Work required:
Give every line of the data again, unchanged, but with no pictures.

Data extracted from a collection:
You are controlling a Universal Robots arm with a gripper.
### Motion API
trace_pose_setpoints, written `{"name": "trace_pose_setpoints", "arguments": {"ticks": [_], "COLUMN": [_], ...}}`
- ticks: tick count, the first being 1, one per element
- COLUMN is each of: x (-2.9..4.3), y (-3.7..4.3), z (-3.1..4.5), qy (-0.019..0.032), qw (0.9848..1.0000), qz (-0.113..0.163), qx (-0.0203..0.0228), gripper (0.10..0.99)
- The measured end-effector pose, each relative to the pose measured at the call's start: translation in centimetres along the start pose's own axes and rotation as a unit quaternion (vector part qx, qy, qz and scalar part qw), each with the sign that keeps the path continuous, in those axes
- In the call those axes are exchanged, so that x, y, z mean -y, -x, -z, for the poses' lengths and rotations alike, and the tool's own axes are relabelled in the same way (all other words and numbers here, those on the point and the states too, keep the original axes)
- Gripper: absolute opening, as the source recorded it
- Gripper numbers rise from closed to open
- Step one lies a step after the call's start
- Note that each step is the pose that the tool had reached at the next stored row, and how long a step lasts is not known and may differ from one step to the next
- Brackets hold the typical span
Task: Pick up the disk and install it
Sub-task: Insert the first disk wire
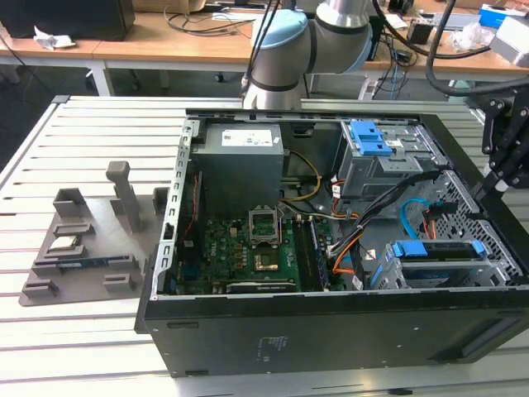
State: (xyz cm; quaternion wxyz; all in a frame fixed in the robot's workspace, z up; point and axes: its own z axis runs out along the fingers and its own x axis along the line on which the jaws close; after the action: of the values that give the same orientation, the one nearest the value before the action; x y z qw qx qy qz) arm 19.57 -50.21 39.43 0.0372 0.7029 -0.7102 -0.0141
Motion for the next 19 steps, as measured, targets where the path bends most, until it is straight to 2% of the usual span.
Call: {"name": "trace_pose_setpoints", "arguments": {"ticks": [1,3,5,6,11,19], "x": [0.14,0.11,-0.82,-0.98,-1.11,-1.39], "y": [1.15,1.20,1.21,1.21,1.26,1.25], "z": [-0.25,-0.44,-1.00,-1.19,-2.45,-2.64], "qy": [0.0000,0.0001,0.0000,0.0000,0.0000,0.0000], "qw": [1.0000,1.0000,1.0000,1.0000,1.0000,1.0000], "qz": [0.000,0.000,0.000,0.000,0.000,0.000], "qx": [-0.0003,-0.0002,-0.0004,-0.0003,-0.0008,-0.0021], "gripper": [0.106,0.106,0.106,0.106,0.106,0.106]}}
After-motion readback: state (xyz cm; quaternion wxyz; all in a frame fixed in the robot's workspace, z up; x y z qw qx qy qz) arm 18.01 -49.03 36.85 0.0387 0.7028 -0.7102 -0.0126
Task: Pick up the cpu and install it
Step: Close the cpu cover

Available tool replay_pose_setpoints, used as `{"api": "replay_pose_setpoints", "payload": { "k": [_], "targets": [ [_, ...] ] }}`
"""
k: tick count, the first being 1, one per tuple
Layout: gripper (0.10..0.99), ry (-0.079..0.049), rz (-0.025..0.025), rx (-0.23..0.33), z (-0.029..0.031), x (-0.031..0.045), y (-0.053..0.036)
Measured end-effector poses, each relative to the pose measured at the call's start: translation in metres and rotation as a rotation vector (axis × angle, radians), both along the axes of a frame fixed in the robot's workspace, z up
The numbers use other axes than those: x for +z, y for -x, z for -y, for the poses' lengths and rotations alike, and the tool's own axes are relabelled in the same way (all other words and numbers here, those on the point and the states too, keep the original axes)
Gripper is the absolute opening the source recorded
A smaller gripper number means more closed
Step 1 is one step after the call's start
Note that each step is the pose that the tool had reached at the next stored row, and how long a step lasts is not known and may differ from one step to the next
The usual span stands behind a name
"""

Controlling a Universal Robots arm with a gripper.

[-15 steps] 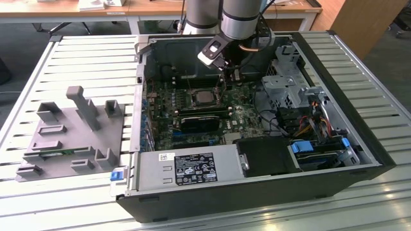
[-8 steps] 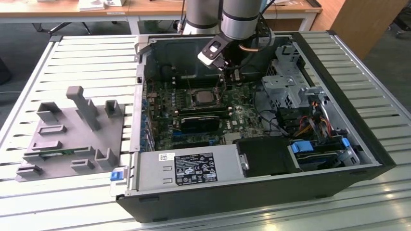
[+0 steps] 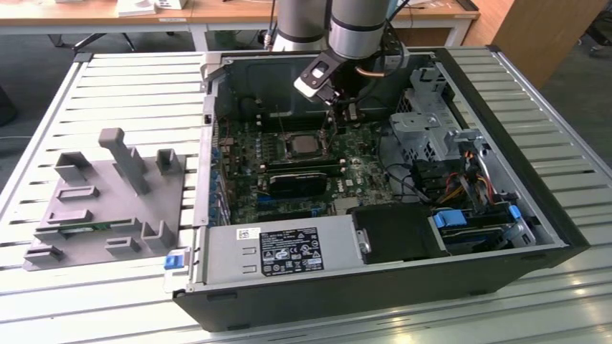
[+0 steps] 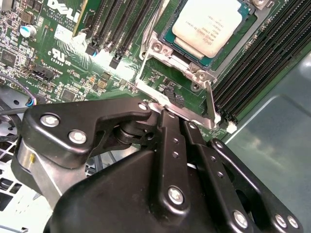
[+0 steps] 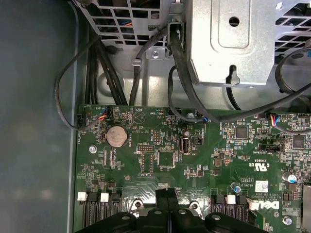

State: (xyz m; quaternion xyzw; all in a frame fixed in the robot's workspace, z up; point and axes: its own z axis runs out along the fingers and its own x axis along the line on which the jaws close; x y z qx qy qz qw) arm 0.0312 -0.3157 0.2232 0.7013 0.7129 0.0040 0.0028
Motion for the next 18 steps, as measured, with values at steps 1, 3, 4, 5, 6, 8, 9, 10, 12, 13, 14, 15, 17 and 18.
{"api": "replay_pose_setpoints", "payload": {
  "k": [1,3,4,5,6,8,9,10,12,13,14,15,17,18],
  "targets": [
    [0.106,0.000,-0.0001,0.000,0.0000,0.0000,0.0002],
    [0.106,0.000,-0.0001,0.000,0.0000,-0.0001,0.0008],
    [0.106,0.000,-0.0001,0.000,0.0000,-0.0002,0.0017],
    [0.106,0.000,-0.0001,0.000,0.0001,-0.0003,0.0025],
    [0.106,0.000,-0.0001,0.000,0.0001,-0.0003,0.0033],
    [0.106,0.000,-0.0001,0.000,0.0000,-0.0005,0.0049],
    [0.106,0.000,-0.0001,0.000,0.0000,-0.0006,0.0055],
    [0.106,0.000,-0.0001,0.000,0.0000,-0.0006,0.0060],
    [0.106,0.000,-0.0001,0.000,0.0000,-0.0005,0.0065],
    [0.106,0.000,-0.0001,0.000,0.0001,-0.0005,0.0068],
    [0.106,0.000,-0.0001,0.000,0.0001,-0.0005,0.0070],
    [0.106,0.000,-0.0001,0.000,0.0001,-0.0005,0.0073],
    [0.106,0.000,-0.0001,0.000,0.0000,-0.0005,0.0075],
    [0.106,0.000,-0.0001,0.000,0.0000,-0.0002,0.0076]
  ]
}}
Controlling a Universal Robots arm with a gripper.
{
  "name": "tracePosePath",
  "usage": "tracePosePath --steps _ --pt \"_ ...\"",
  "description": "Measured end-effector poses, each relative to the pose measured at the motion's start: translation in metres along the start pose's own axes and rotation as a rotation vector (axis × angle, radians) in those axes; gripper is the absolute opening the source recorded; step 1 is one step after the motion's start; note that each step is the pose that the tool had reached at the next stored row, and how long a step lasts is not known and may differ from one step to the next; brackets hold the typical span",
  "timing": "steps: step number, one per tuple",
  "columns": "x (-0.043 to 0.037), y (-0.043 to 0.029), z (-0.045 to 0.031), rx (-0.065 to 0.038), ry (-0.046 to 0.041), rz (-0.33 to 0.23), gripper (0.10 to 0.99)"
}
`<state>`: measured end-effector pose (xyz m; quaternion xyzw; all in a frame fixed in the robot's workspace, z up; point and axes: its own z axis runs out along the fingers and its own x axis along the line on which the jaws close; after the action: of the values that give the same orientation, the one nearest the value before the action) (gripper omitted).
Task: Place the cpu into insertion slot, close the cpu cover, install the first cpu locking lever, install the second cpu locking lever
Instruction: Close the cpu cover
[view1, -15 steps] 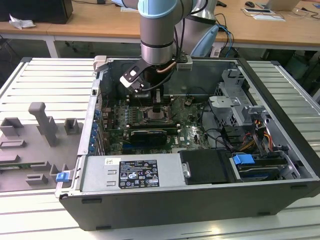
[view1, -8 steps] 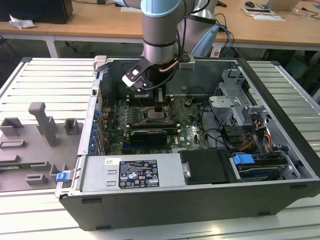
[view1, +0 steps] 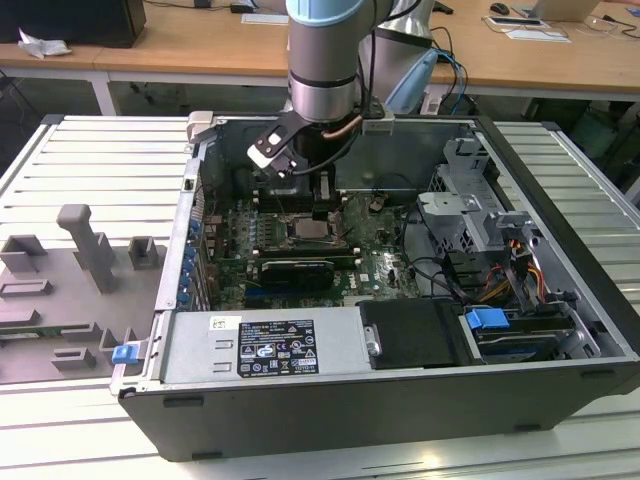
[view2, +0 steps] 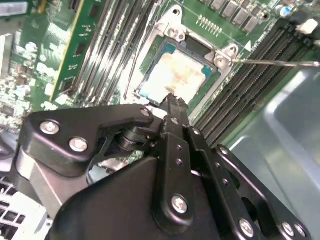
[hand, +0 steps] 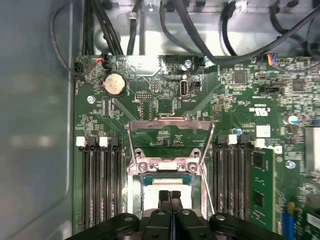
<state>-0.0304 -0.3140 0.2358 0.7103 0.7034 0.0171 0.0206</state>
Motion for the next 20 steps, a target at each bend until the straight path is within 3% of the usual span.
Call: tracePosePath --steps 2,4,7,9,12,15,20 --pt "-0.0001 0.0008 -0.0156 0.0 0.0 0.0 0.106" --pt "-0.0001 0.0014 -0.0242 0.0 -0.0001 0.0 0.106" --pt "0.0 0.0086 -0.024 0.001 0.0 0.0 0.106" --pt "0.0003 0.0212 -0.0234 0.004 -0.0001 0.0 0.106" --pt "0.0006 0.0277 -0.0315 0.005 -0.0012 0.0 0.106" --pt "0.001 0.0403 -0.031 0.008 -0.0012 0.0 0.106" --pt "0.0023 0.0653 -0.0294 0.022 -0.0007 -0.011 0.106"
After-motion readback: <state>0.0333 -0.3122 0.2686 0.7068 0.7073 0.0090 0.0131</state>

Response area:
You are controlling a Universal Robots arm with a gripper.
### Motion API
trace_pose_setpoints, written `{"name": "trace_pose_setpoints", "arguments": {"ticks": [_], "COLUMN": [_], ...}}`
- ticks: tick count, the first being 1, one per element
- COLUMN is each of: x (-2.9..4.3), y (-3.7..4.3), z (-3.1..4.5), qy (-0.019..0.032), qw (0.9848..1.0000), qz (-0.113..0.163), qx (-0.0203..0.0228), gripper (0.10..0.99)
- The measured end-effector pose, each relative to the pose measured at the call's start: translation in centimetres along the start pose's own axes and rotation as a unit quaternion (vector part qx, qy, qz and scalar part qw), each with the sign that keeps the path continuous, in those axes
- In the call those axes are exchanged, so that x, y, z mean -y, -x, -z, for the poses' lengths and rotations alike, and the tool's own axes are relabelled in the same way (all other words and numbers here, those on the point and the states too, keep the original axes)
- Gripper: absolute opening, as the source recorded it
- Gripper numbers rise from closed to open
- Step one lies a step after the call's start
- Note that each step is the pose that the tool had reached at the next stored row, and how long a step lasts is not known and may differ from one step to the next
- Brackets hold the typical span
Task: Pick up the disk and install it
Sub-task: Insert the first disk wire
State: (xyz cm; quaternion wxyz; all in a frame fixed in the robot's workspace, z up; point and axes: its own z axis runs out along the fingers and its own x axis along the line on which the jaws close; after the action: of the values that give the same orientation, the one nearest the value before the action; x y z qw qx qy qz) arm 19.57 -50.21 39.43 0.0372 0.7029 -0.7102 -0.0141
Motion for the next 19 steps, as measured, targets where the path bends most, until it is straight to 2% of the usual span.
Call: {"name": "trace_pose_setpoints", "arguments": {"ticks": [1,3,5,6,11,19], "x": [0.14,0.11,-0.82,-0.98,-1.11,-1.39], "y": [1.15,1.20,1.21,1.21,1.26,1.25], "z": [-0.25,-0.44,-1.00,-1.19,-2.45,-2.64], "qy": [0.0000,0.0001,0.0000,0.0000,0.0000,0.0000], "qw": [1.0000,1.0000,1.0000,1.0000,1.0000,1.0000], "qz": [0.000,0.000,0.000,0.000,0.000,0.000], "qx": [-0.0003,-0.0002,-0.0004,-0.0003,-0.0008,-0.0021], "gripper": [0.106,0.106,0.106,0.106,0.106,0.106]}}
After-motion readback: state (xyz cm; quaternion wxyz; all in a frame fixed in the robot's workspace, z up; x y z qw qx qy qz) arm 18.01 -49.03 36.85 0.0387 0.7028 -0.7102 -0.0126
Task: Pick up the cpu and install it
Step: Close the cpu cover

Available tool replay_pose_setpoints, used as `{"api": "replay_pose_setpoints", "payload": { "k": [_], "targets": [ [_, ...] ] }}`
"""
k: tick count, the first being 1, one per tuple
Layout: gripper (0.10..0.99), ry (-0.079..0.049), rz (-0.025..0.025), rx (-0.23..0.33), z (-0.029..0.031), x (-0.031..0.045), y (-0.053..0.036)
Measured end-effector poses, each relative to the pose measured at the call's start: translation in metres and rotation as a rotation vector (axis × angle, radians), both along the axes of a frame fixed in the robot's workspace, z up
The numbers use other axes than those: x for +z, y for -x, z for -y, for the poses' lengths and rotations alike, and the tool's own axes are relabelled in the same way (all other words and numbers here, those on the point and the states too, keep the original axes)
Gripper is the absolute opening the source recorded
A smaller gripper number means more closed
Step 1 is one step after the call's start
Note that each step is the pose that the tool had reached at the next stored row, and how long a step lasts is not known and may differ from one step to the next
The usual span stands behind a name
"""

Controlling a Universal Robots arm with a gripper.

[-15 steps] 
[-8 steps] 
[+0 steps] 
[+0 steps] 
[+0 steps] 

State: (xyz m; quaternion xyzw; all in a frame fixed in the robot's workspace, z up; point and axes: its own z axis runs out along the fingers and its own x axis along the line on which the jaws close; x y z qx qy qz qw) arm 0.0312 -0.3157 0.2232 0.7013 0.7129 0.0040 0.0028
Motion for the next 18 steps, as measured, with values at steps 1, 3, 4, 5, 6, 8, 9, 10, 12, 13, 14, 15, 17 and 18.
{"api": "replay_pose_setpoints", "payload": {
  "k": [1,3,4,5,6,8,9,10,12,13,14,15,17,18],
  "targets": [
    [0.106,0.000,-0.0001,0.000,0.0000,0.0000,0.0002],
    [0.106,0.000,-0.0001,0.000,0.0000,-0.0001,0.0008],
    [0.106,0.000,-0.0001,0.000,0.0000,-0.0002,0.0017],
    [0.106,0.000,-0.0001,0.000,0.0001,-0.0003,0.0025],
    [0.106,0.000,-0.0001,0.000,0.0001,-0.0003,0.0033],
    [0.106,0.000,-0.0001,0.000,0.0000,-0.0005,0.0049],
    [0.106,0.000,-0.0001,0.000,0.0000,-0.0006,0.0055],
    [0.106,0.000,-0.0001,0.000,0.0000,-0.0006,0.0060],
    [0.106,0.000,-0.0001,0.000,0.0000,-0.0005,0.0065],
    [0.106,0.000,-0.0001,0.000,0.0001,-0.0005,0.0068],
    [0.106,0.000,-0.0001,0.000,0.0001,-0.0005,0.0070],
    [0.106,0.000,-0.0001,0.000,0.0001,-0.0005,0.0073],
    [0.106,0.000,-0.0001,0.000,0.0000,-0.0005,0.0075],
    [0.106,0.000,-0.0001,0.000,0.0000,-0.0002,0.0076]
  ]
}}
Controlling a Universal Robots arm with a gripper.
{
  "name": "tracePosePath",
  "usage": "tracePosePath --steps _ --pt \"_ ...\"",
  "description": "Measured end-effector poses, each relative to the pose measured at the motion's start: translation in metres along the start pose's own axes and rotation as a rotation vector (axis × angle, radians) in those axes; gripper is the absolute opening the source recorded; step 1 is one step after the motion's start; note that each step is the pose that the tool had reached at the next stored row, and how long a step lasts is not known and may differ from one step to the next; brackets hold the typical span",
  "timing": "steps: step number, one per tuple",
  "columns": "x (-0.043 to 0.037), y (-0.043 to 0.029), z (-0.045 to 0.031), rx (-0.065 to 0.038), ry (-0.046 to 0.041), rz (-0.33 to 0.23), gripper (0.10 to 0.99)"
}
`<state>`: measured end-effector pose (xyz m; quaternion xyzw; all in a frame fixed in the robot's workspace, z up; point and axes: its own z axis runs out along the fingers and its own x axis along the line on which the jaws close; after the action: of the values that give the same orientation, the one nearest the value before the action) (gripper omitted).
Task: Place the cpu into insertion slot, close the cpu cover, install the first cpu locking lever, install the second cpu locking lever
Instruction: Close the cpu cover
[view1, -15 steps] 
[view1, -8 steps] 
[view1, +0 steps] 
[view2, +0 steps] 
[hand, +0 steps] 
<state>-0.0304 -0.3140 0.2358 0.7103 0.7034 0.0171 0.0206</state>
Motion for the next 20 steps, a target at each bend until the straight path is within 3% of the usual span.
Call: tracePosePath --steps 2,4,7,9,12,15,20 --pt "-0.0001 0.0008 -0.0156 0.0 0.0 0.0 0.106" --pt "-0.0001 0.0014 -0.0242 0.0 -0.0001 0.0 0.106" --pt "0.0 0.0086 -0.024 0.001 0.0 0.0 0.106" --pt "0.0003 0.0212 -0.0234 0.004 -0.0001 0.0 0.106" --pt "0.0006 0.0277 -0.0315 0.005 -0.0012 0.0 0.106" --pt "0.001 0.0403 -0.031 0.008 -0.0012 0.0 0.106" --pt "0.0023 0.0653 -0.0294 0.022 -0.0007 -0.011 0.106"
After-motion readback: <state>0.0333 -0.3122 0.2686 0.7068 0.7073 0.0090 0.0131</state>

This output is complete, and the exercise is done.